Amicus Therapeutics (NASDAQ:FOLD)
Shares of Amicus were up 30% on Thursday March 19, 2015 after the company stated that it had positive meetings with the FDA and EMA for its migalastat drug in treating Fabry disease. Fabry disease is an inherited disorder caused by a deficiency of an enzyme known as a-galactosidase A — a-Gal A which is responsible for degrading lipids in the body. This enzyme also causes a problem with an accumulation of globotriaosylceramide — GL3. When this acumulation of GL3 occurs it causes the very many symptoms that are associated with Fabry Disease. Such symptoms associated with Fabry disease are heart problems, pain, kidney failure. The disease is a rare disease so it has already received orphan drug designation from regulatory authorities in the U.S., Japan, and European Union.

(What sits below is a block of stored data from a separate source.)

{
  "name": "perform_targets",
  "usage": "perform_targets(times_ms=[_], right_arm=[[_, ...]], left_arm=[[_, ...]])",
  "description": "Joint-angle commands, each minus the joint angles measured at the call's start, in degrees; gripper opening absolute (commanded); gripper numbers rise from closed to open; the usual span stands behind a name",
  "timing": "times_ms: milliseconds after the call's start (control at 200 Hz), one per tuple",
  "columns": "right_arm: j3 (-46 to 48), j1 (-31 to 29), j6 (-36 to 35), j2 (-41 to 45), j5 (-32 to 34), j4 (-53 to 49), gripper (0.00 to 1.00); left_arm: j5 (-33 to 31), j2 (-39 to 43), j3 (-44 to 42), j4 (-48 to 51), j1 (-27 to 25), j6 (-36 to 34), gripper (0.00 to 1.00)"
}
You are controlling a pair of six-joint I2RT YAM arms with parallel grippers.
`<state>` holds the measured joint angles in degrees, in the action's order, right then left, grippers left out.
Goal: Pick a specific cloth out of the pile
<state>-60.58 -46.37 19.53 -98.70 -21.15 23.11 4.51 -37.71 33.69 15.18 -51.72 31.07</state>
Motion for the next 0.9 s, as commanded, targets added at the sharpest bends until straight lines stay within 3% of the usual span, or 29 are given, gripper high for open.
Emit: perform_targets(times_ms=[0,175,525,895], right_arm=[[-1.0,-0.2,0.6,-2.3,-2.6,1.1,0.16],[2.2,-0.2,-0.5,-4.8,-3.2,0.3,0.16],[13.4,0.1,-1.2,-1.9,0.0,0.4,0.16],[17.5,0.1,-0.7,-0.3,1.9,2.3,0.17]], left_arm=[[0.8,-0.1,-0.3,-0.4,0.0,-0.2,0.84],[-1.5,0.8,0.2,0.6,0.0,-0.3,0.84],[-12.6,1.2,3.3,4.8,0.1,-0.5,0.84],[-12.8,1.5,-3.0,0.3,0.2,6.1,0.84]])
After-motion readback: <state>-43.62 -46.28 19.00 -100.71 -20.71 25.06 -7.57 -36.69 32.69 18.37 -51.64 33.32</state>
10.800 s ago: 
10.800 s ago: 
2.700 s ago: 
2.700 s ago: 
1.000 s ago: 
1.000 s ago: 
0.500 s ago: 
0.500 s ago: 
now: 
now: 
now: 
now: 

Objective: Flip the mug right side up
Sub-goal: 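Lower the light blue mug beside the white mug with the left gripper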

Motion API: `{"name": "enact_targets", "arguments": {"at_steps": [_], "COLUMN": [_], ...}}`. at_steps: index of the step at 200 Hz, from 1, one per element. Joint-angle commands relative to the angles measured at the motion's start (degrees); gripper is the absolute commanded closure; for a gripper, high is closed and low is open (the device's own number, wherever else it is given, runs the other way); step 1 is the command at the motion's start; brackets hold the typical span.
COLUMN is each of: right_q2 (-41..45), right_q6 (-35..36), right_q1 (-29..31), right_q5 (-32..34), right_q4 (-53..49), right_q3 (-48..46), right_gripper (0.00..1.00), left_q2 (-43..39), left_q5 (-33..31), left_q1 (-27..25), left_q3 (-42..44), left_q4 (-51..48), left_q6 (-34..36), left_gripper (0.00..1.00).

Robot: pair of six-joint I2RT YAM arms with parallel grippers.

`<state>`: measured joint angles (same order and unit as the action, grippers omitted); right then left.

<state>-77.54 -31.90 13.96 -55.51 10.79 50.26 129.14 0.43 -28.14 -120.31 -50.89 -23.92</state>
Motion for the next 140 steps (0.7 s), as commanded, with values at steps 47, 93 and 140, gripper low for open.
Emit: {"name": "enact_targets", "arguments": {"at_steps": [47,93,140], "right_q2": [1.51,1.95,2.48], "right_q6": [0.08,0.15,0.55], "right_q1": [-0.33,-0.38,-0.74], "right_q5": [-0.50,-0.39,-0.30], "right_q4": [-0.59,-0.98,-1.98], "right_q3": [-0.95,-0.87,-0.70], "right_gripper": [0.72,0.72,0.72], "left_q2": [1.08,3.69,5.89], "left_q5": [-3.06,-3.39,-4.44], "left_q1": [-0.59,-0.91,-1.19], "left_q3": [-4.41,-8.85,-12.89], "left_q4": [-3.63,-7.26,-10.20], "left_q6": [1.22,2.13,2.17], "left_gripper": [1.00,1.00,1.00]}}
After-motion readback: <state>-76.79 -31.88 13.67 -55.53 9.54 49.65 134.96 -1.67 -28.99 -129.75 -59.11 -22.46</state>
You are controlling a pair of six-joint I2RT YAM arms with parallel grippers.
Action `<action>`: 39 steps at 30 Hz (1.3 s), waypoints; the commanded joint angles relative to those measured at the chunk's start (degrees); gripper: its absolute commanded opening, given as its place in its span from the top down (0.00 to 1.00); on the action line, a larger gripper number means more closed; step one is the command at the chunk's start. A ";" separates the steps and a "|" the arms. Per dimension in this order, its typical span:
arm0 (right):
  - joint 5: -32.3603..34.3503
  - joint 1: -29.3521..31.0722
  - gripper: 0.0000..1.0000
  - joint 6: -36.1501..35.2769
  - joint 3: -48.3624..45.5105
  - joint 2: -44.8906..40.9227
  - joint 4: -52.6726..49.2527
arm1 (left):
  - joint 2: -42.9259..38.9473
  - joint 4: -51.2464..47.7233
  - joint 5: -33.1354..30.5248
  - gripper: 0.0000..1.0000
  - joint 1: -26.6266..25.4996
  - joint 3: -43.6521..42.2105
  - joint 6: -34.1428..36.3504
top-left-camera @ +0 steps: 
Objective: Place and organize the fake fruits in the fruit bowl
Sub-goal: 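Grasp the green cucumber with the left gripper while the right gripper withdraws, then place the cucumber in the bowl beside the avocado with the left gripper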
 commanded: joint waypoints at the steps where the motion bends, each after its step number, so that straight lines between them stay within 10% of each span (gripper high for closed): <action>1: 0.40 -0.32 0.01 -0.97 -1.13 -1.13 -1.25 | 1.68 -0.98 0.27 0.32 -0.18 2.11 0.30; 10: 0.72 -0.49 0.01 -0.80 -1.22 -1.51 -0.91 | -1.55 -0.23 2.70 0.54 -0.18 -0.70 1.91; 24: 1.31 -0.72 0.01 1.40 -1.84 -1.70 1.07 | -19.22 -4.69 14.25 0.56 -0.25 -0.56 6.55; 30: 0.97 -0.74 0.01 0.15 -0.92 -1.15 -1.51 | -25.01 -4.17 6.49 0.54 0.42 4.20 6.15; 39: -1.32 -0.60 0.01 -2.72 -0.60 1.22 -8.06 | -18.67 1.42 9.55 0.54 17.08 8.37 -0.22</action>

In Europe the application for approval for a drug is known as receiving a marketing authorization application — MMA . Although The European Union assigns what’s called Rapporteurs who collectively analyze data and help companies with their next steps in the application for approval. This meeting in Europe with the Rapporteurs went so well that Amicus will be able to file its MMA earlier than expected by Q2 2015 instead of having to wait till the 2nd half of 2015.
The FDA on the other hand, here in the U.S., is a little more strict with its approval process. It really wants to approve migalastat because it treats Fabry disease which is an unmet medical need but it will still require that the company provide surrogate endpoints for approval. Surrogate endpoints are clinical endpoints established by the FDA for early efficacy measures to determine whether a drug should be approved early or not. In addition Amicus must satisfy the FDA with a confirmatory phase 4 clinical trial in order to market migalastat. The good news though is that the company can run this confirmatory phase 4 trial after approval so it doesn’t have to rush the trial in any way. The downside is that the FDA will not be able to meet with the company in a pre-NDA meeting until the 2nd half of 2015 which is a little ways off and will delay the actual NDA filing. In either case the company has received positive talks with both regulatory bodies so it seems more likely than not that both approvals should happen sometime in the future.